We aren’t well-served by the mass of our journalists or schools. Frequently as a simple reader or teacher I’ve come away from an article or textbook treatment of a topic with a lingering sense of bafflement. The stories don’t make much sense.
As a History teacher, for example, the common treatment of the Great Depression is awash in incoherence. Blame is placed on greed and “over-production”. What?! “Over-production” is everywhere present in an economy and is corrected by sell-offs with no hint of a depression, let alone a “great” one. As for “greed”, it’s been with us since Eve met the serpent, maybe before. It wasn’t invented by the 1920’s.

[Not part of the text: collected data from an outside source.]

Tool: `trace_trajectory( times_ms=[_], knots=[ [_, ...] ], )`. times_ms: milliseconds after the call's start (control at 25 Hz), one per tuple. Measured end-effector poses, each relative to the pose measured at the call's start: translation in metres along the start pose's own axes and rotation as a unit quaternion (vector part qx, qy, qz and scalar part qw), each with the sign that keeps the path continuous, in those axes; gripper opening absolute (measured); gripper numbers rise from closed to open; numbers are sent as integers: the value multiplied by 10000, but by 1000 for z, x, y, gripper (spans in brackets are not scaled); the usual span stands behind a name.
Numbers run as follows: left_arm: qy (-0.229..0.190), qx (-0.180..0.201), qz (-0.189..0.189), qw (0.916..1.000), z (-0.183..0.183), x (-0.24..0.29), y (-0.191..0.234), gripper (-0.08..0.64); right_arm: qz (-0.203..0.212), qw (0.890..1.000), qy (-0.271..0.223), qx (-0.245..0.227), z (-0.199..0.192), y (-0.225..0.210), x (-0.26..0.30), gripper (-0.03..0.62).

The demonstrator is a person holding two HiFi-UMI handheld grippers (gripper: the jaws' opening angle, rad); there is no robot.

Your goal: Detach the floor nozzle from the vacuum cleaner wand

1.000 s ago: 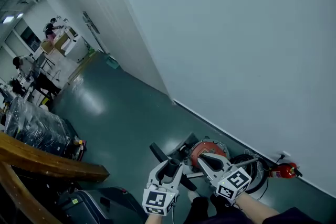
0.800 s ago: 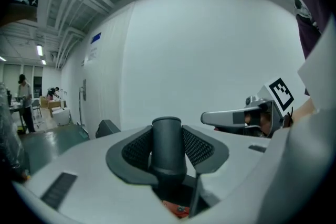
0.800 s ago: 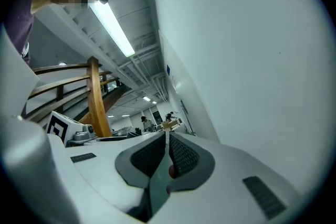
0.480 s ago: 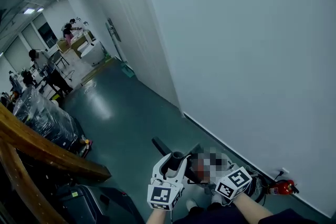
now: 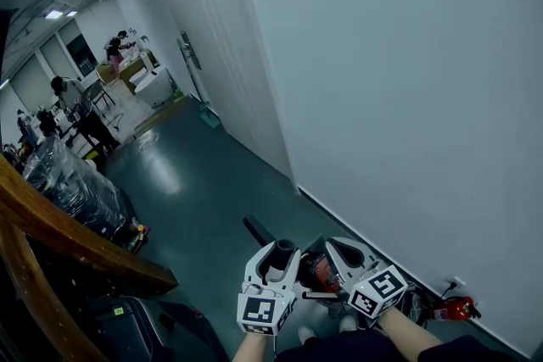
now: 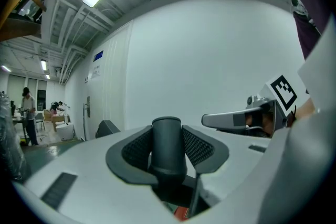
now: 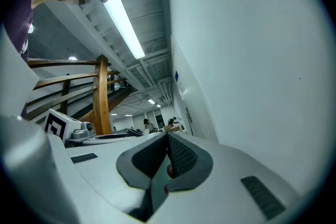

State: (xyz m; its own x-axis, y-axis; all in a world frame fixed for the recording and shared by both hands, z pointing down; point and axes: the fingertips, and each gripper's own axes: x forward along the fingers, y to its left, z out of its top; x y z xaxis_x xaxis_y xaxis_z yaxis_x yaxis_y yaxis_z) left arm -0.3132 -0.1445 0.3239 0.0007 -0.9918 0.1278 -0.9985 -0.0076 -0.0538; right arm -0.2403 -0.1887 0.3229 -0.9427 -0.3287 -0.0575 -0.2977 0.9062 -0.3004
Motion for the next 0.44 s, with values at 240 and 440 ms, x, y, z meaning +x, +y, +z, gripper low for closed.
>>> trace_trajectory(
  times_ms=[240,440],
  knots=[
    [1,66,-53,10000,0,-3,-4,178,43,10000,50,-44,0,1,-1,18],
    [11,46,-67,10000,0,-2,-7,178,130,9998,101,-100,-3,1,-3,18]
  ],
)
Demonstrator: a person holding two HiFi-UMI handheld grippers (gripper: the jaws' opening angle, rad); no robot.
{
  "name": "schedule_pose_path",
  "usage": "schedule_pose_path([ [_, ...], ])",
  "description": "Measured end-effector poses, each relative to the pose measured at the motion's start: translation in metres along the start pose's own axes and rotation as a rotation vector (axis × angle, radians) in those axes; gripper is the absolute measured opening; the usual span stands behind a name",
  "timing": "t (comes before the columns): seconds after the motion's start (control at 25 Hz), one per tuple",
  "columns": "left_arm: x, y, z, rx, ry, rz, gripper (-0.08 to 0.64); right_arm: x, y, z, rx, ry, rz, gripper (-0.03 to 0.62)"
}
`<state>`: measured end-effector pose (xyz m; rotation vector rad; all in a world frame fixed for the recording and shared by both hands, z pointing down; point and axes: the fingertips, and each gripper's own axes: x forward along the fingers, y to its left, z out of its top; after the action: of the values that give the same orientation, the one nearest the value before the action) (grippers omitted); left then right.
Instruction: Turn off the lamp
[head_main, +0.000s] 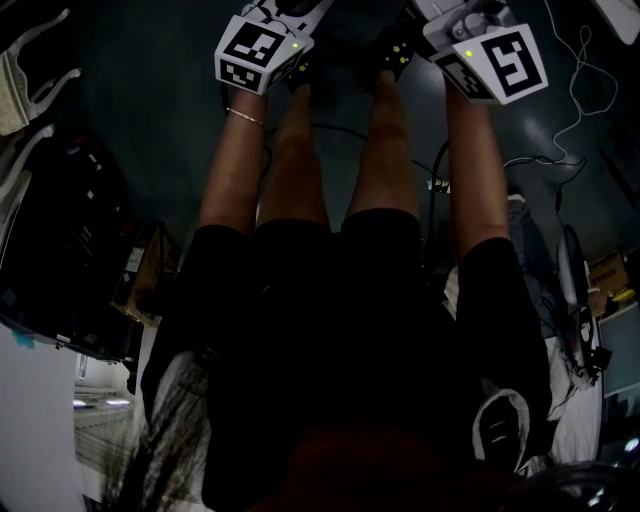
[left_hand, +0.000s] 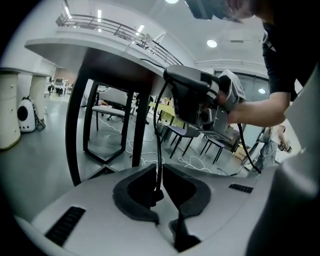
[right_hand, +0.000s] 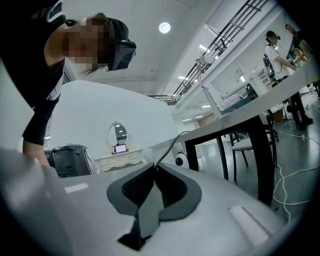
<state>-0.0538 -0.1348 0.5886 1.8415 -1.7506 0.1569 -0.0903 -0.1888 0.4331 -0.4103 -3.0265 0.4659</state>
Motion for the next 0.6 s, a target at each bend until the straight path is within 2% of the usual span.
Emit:
schedule_pose_path([
  [0.08, 0.0019, 0.0048, -0.004, -0.033, 0.003, 0.005, 0.025, 0.0013, 0.0015, 0.0, 0.007, -0.002, 0.006, 0.025],
  [0.32, -0.002, 0.0109, -0.0075, -0.063, 0.015, 0.059, 0.046, 0.0006, -0.0008, -0.0033, 0.0, 0.012, -0.007, 0.021],
  [0.6, -0.0072, 0.0082, -0.0013, -0.037, -0.014, 0.067, 0.048, -0.0009, -0.0073, -0.0087, -0.022, 0.035, -0.048, 0.021],
])
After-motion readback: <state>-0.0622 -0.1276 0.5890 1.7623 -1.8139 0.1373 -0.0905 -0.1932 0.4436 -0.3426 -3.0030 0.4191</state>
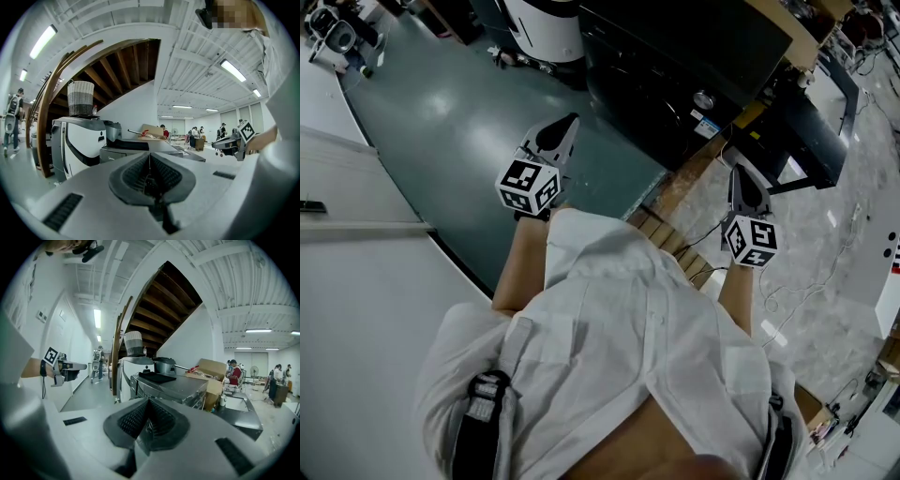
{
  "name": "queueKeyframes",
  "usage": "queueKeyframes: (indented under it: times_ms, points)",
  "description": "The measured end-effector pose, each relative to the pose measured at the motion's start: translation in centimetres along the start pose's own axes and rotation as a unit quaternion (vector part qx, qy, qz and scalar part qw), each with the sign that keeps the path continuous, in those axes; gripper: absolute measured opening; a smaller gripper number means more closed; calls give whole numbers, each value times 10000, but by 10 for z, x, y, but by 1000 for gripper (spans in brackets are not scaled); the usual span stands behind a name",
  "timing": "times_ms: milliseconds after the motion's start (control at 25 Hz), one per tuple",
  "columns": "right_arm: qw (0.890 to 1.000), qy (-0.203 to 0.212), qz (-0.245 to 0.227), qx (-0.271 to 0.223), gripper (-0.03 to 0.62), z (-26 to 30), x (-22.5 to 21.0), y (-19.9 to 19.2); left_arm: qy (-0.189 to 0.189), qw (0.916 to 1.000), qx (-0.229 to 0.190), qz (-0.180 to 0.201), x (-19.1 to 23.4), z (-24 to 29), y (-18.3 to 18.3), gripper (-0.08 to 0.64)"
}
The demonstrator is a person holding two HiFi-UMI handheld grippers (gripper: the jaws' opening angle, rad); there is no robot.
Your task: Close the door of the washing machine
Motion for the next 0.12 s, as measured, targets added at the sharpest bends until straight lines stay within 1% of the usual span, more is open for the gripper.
queueKeyframes:
  times_ms: [120]
  points:
    - [10000, 14, -5, 21, 26, 2, 0, -2, -2, 10000, 20, -37, 0, 2, -3, 14]
Point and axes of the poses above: the fingertips, and each gripper's own axes: z forward along the fingers, x to its left, y out of its top, the point moved 2 cm from there along -z, backward along the fingers, and after that the axes turned 10 degrees about -x, right-handed, at the moved point
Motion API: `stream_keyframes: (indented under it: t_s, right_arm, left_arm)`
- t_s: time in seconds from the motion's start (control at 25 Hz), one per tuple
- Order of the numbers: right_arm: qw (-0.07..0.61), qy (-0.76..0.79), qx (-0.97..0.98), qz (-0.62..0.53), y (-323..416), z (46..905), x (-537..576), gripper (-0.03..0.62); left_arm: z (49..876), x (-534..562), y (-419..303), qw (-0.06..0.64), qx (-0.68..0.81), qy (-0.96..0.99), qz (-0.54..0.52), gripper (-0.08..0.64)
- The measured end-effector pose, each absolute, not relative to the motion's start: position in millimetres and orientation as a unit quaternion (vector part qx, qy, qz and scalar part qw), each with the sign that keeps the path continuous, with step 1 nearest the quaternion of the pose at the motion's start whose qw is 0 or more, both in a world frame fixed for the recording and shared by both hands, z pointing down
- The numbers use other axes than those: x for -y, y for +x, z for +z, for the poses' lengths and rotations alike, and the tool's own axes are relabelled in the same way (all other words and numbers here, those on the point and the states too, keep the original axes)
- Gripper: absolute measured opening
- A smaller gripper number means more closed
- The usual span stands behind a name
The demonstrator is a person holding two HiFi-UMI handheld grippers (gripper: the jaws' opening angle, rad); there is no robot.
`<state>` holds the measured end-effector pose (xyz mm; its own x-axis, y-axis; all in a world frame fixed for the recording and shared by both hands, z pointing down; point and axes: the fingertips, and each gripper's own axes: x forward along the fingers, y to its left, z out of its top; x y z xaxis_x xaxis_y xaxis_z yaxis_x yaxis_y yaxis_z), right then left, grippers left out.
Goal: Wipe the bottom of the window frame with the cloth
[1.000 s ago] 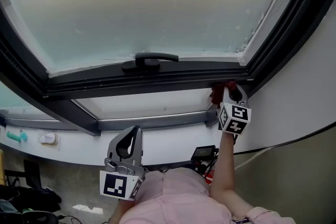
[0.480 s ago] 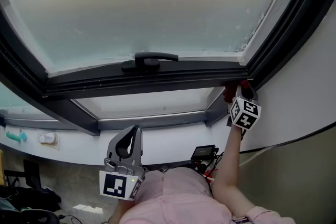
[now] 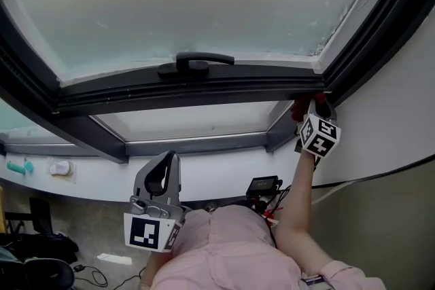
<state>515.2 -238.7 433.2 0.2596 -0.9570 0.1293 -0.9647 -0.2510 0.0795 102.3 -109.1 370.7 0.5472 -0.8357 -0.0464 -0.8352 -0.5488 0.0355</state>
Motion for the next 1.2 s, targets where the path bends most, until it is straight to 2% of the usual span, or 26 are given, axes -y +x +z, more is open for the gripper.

Plus, the authors don’t attempt to explain why the thing lasted so long. The greed and over-production mantras are presented as a set-up for a love affair with FDR and all things New Deal. Interestingly the horror persisted and even worsened in ’36-’37. Textbooks and teacher training are composed of the long march of banalities, and we’re spreading the bunk to the youngins.
Ditto for news stories. Descriptions of today’s happenings are often muddled. Take for instance The Atlantic’s Annie Lowrey in her piece, “California Is Becoming Unlivable”. The “unlivable” part of California is ascribed to the underlying factors of climate change and high housing costs. Both, according to Lowrey, led to California’s fires. The high cost of housing forced development into the wildland urban interface (WUI). Her answer is the totalitarian urge to herd people into apartment complexes, something the commissars in Sacramento have been trying to accomplish for at least a couple of decades. Could this have something to do with the high cost of housing? Something about the dementia of “doing the same thing and expecting a different result” comes to mind.
Could this be their vision for the future of California housing?
Of course they won’t leave the topic without throwing the fire epidemic into the climate change vortex. But the climate change god doesn’t just pick on California. It’s a global phenomenon. What has turned California into matchsticks is a combination of its dry-summer climate, with its El Diablo winds, and the clowns in Sacramento. Wildland fire suppression tactics are so passé among the ruling class of lefties in Sacramento. Though, in the dry-summer chaparral biomes, it’s like playing with firecrackers in a refinery.
The clowns try to hide their incompetence behind a barrage of charges against the utility companies. They can only get away with it under conditions of collective amnesia. PG&E and the rest of the gang are under the PUC’s thumb and its lefty hobby horses. Hardening the grid in a dry-summer climate takes second fiddle to dreams of a greenie energy utopia. After piling up the firewood under the weakly-maintained power lines, the goofs are shocked that physics takes over. Astounding!
Parents beware of the indoctrination of your kids. Additionally, you have to be leery of the network news and print and digital publications. I’m beginning to wonder about the benefits of ignorance when compared to propaganda. Mmmm, something to think about?